FIG. 4 is a diagram showing a space communication method according to a fourth embodiment of the present invention.

FIG. 5 is a diagram showing a space communication method according to a fifth embodiment of the present invention.

FIG. 6 is a diagram showing a space communication method according to a sixth embodiment of the present invention.

FIG. 7 is a diagram showing a space communication method according to a seventh embodiment of the present invention.

FIG. 8 is a diagram illustrating a space communication method according to an eighth embodiment of the present invention.

FIG. 9 is a diagram showing a conventional space communication method.

[Explanation of symbols]

1 satellites orbiting the earth, 2 optical fiber paths, 3
Geostationary satellite, 4 earth, 5 earth station, 6 earth station communication antenna, 7 earth station receiver, 8 earth station transmitter, 9 earth communication equipment, 10 earth user, 11 satellite communication device in artificial satellite 1, 12 satellite communication Receiver, 13 satellite communication repeater, 14 satellite communication transmitter, 15 satellite data processing device, 16 optical signal amplifier, 17 receiver, 18 transmitter, 19 digital beam controller, 20 communication antenna system, 21 conformal array , 22 transmitting / receiving element, 23 structural body, 24 solar cell, 25 digital beam controller, 26 communication system transmitter, 28 communication system receiver, 28 earth sensor, 29 sun sensor, 30
Gyro, 31 beacon receiver, 32 GPS receiver, 33 paddle control electronics, 34 solar paddle.

Claims (8)

[Claims] 1. A communication antenna comprising a plurality of elements arranged on the outer surface of a spacecraft, a conformal array antenna using a digital beamforming system by a control device for controlling the plurality of elements, and a spacecraft.
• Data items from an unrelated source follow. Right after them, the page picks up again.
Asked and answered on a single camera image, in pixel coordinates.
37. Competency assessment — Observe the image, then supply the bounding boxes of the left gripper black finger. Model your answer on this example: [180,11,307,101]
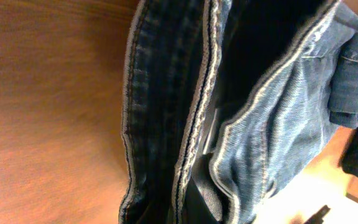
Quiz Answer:
[304,205,331,224]

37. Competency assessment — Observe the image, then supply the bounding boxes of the blue denim jeans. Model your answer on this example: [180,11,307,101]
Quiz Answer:
[119,0,358,223]

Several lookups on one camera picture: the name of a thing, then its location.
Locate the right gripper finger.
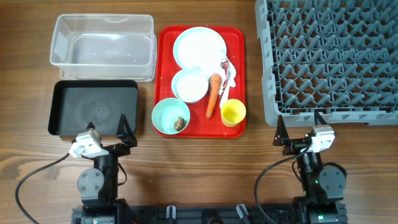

A satellite communication device equipped with an onboard transceiver and repeater, and a satellite group that launched a spherical satellite group with spherically arranged solar cells into orbit around the earth in almost the same orbit plane, A space communication method characterized by performing communication between satellites in orbit by using a satellite group network in which artificial satellites are constituted by optical fiber cables and an antenna formed by a conformal mounted on the satellites. 2. A mobile or fixed earth comprising a group of artificial satellites in orbit, an optical fiber cable connecting between satellites, a communication antenna mounted on the satellite, a transmitter and a receiver, and satellite communication equipment. By forming a link between the station and the in-orbit satellite using a conformal antenna,
2. The space communication method according to claim 1, wherein communication between a plurality of terrestrial regions is performed. 3. The space communication method according to claim 1, wherein a plurality of optical fiber cables for connecting the satellites are provided, the satellites are cross-linked, and a redundant configuration is adopted. 4. The space communication method according to claim 1, wherein a solar cell having a polygonal shape such as a hexagon or an octagon is applied to easily attach solar cells on the structure. 5. An on-orbit attitude determination function by an on-board control circuit based on attitude control sensor data such as an earth sensor, a gyro, a sun sensor, etc., thereby performing digital beamforming control and pointing to satellites and the earth. The space communication method according to claim 1, wherein the control is performed autonomously. 6. The space communication method according to claim 1, wherein a beacon signal from the ground is received by an onboard receiver, an attitude is determined by an onboard control circuit, and digital beamforming control is performed. 7. A digital beamforming control is performed by detecting satellite orbit and attitude information by an onboard GPS receiver, and a pointing control with respect to a satellite and the earth is independently performed. 2. The space communication method according to 1. 8. An on-orbit attitude determination function is provided by an on-board control circuit based on attitude control sensor data.
2. The space communication method according to claim 1, wherein a solar battery paddle is provided in the satellite structure, and a high-power communication mission requiring high power can be mounted by controlling the sun direction.